Tanto a nova lei quanto a atualização normativa da NR-1 atuam de forma integrada na construção de uma nova cultura organizacional, que prioriza a prevenção ao assédio e a promoção de um ambiente laboral mais ético, seguro e respeitoso.
No campo da responsabilidade jurídica, a empresa pode responder subjetiva ou objetivamente, a depender do caso concreto. O artigo 157 da Consolidação das Leis do Trabalho (CLT) já previa o dever do empregador de assegurar condições adequadas de saúde e segurança no ambiente laboral. A omissão na apuração de denúncias, a ausência de medidas preventivas ou a tolerância com comportamentos inadequados configuram falhas graves no dever de vigilância, sujeitando o empregador à responsabilização por danos morais, conforme pacificado na jurisprudência do Tribunal Superior do Trabalho (TST).
No entanto, a simples formalização de normas não é suficiente para erradicar o problema. A eficácia da legislação depende de uma mudança cultural nas organizações. A prevenção efetiva do assédio exige um compromisso institucional que vá além do cumprimento burocrático, incorporando práticas consistentes como: comissões independentes para apuração de denúncias, treinamentos contínuos, políticas de tolerância zero e a promoção de lideranças éticas e comprometidas. O setor de recursos humanos, em especial, tem papel estratégico nesse processo, atuando como guardião da cultura organizacional e das boas práticas de convivência.

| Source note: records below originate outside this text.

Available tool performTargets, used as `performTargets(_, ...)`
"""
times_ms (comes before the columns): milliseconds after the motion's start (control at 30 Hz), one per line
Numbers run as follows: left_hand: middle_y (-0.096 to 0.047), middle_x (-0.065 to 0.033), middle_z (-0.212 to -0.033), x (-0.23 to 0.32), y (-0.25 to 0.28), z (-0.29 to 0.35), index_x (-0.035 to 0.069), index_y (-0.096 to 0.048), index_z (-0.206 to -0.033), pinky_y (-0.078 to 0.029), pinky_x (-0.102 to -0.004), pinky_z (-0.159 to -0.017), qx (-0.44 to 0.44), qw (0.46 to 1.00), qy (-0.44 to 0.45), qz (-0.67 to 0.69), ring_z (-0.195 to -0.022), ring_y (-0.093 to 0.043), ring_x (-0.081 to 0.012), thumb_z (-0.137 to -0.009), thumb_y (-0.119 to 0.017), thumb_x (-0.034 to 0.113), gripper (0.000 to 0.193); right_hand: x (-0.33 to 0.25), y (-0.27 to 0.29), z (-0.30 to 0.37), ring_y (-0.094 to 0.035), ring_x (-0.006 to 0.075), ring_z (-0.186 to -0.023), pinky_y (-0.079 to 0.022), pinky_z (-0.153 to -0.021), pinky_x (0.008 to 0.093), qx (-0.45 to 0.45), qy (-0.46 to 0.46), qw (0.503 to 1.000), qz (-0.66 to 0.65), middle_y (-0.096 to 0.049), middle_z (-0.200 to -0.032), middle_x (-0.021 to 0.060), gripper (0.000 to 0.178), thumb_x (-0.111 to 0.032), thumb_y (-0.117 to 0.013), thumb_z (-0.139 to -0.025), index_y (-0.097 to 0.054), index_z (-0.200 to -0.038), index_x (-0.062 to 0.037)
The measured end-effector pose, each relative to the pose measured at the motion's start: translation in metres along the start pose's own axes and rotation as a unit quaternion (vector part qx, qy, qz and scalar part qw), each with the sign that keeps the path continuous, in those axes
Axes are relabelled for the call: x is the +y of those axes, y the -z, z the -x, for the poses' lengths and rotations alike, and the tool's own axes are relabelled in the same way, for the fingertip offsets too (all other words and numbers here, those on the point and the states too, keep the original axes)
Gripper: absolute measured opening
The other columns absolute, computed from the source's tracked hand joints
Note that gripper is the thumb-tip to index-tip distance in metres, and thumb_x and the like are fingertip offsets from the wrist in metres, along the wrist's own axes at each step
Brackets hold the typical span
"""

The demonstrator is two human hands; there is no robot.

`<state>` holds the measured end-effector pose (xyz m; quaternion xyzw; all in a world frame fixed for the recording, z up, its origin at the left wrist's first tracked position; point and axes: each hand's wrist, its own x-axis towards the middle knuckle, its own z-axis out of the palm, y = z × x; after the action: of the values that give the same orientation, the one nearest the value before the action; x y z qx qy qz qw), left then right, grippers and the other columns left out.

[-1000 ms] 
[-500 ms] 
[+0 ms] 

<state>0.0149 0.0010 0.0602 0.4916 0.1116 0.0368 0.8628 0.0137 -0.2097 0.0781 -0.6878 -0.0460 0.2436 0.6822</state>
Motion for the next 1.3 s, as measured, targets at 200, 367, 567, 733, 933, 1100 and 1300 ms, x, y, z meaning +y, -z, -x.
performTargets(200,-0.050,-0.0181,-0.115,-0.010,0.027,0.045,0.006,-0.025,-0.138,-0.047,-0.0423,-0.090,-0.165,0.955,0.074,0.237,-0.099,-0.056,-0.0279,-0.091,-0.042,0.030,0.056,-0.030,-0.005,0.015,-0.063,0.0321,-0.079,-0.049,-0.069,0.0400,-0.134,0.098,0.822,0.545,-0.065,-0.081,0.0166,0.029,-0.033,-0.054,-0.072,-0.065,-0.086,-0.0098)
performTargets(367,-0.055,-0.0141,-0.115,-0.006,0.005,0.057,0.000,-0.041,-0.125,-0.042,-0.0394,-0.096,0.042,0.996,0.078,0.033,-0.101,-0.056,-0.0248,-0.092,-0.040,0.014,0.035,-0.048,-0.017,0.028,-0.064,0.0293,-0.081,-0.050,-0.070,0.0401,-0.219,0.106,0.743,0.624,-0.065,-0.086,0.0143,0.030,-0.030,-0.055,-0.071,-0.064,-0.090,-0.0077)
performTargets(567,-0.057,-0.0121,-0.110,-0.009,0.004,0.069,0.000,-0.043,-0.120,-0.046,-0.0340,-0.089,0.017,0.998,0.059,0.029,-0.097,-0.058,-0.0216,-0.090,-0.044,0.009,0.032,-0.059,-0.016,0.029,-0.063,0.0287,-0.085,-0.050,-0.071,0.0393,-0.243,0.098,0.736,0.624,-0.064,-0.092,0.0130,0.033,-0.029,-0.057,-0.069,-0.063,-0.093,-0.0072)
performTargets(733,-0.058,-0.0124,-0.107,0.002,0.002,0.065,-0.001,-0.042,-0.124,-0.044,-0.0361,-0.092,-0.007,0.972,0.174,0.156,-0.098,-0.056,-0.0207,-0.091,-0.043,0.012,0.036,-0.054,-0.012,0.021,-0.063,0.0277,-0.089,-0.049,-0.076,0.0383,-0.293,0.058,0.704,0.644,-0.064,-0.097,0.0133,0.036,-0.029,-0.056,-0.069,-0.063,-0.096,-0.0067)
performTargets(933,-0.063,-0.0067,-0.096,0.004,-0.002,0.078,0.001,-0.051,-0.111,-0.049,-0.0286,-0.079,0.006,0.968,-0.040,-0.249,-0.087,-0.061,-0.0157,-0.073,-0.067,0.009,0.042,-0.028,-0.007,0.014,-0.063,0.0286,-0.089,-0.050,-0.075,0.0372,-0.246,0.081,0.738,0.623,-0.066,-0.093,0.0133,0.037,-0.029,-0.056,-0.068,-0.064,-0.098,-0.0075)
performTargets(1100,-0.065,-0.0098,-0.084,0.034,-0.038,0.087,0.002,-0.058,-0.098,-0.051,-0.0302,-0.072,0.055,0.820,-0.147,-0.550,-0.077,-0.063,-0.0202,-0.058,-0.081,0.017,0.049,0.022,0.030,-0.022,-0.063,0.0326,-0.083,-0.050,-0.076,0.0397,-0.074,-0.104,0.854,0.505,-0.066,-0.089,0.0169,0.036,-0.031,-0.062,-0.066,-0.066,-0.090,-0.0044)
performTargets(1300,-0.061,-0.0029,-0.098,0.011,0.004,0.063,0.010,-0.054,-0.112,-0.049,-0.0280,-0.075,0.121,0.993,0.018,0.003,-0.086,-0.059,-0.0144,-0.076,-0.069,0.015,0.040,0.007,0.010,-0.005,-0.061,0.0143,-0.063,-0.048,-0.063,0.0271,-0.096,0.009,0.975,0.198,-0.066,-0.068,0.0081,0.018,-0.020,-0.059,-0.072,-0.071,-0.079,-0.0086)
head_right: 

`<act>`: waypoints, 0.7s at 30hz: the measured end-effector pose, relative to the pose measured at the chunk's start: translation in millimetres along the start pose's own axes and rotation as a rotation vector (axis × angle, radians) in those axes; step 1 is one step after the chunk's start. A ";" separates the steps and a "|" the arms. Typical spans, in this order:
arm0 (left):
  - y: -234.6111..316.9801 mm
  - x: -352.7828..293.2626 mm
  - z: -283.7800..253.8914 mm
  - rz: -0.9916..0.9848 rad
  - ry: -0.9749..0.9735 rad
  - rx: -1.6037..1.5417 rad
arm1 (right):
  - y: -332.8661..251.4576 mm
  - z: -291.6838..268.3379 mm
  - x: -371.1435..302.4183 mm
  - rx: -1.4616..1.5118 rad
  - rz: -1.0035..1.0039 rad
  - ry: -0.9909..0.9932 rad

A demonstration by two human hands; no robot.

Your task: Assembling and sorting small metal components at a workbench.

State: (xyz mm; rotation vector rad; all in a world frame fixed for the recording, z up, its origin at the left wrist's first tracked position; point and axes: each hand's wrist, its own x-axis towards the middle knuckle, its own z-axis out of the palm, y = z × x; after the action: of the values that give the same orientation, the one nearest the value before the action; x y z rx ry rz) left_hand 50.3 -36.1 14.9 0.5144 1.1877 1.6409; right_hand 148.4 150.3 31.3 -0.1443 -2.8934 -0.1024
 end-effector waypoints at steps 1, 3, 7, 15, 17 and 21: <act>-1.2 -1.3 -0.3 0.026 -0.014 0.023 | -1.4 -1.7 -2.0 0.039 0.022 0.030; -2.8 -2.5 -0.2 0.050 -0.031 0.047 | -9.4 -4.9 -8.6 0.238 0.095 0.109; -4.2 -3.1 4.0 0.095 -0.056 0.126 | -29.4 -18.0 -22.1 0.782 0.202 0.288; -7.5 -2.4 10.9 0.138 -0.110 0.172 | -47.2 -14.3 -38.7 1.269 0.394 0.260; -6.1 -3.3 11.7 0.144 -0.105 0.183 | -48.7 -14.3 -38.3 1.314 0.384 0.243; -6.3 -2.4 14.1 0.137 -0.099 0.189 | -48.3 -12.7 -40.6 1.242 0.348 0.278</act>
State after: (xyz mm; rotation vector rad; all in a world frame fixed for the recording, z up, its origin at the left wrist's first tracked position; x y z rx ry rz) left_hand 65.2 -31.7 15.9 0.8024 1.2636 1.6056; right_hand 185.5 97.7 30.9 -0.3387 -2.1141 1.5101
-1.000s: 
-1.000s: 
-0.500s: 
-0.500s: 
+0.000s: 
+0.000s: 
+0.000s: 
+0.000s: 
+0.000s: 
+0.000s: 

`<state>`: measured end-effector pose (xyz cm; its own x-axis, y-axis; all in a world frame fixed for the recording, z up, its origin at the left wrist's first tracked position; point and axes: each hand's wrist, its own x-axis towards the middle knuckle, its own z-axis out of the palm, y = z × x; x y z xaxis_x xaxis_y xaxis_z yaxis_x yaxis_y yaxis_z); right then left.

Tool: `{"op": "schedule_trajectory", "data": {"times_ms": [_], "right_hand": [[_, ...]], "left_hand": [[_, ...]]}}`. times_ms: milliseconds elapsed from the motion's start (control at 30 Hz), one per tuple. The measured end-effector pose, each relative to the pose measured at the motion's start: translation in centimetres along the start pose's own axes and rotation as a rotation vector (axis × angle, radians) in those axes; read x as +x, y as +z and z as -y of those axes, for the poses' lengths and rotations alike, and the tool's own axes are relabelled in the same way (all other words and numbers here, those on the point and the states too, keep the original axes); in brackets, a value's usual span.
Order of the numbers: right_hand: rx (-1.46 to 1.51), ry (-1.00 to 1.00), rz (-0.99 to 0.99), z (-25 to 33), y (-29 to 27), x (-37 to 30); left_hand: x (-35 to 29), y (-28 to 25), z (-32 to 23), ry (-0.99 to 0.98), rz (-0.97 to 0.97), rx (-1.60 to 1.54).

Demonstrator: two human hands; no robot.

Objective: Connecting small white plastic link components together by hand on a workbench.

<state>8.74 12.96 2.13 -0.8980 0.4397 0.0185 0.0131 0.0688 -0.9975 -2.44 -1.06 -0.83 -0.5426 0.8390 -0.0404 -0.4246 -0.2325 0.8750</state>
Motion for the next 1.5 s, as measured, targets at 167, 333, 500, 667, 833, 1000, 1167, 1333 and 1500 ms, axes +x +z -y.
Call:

Conclui-se que o enfrentamento do assédio moral e sexual no trabalho exige uma abordagem contínua, multidisciplinar e transformadora. A Lei nº 14.457/2022 representa um avanço significativo ao instituir mecanismos preventivos e impor maior responsabilidade ao empregador, mas sua real eficácia depende da mudança de estruturas, comportamentos e mentalidades dentro das organizações. Somente com políticas claras, canais de denúncia acessíveis, proteção efetiva às vítimas e responsabilização dos agressores será possível consolidar um ambiente de trabalho ético, digno e verdadeiramente seguro — pautado no respeito à dignidade da pessoa humana, fundamento essencial de toda relação laboral justa e sustentável.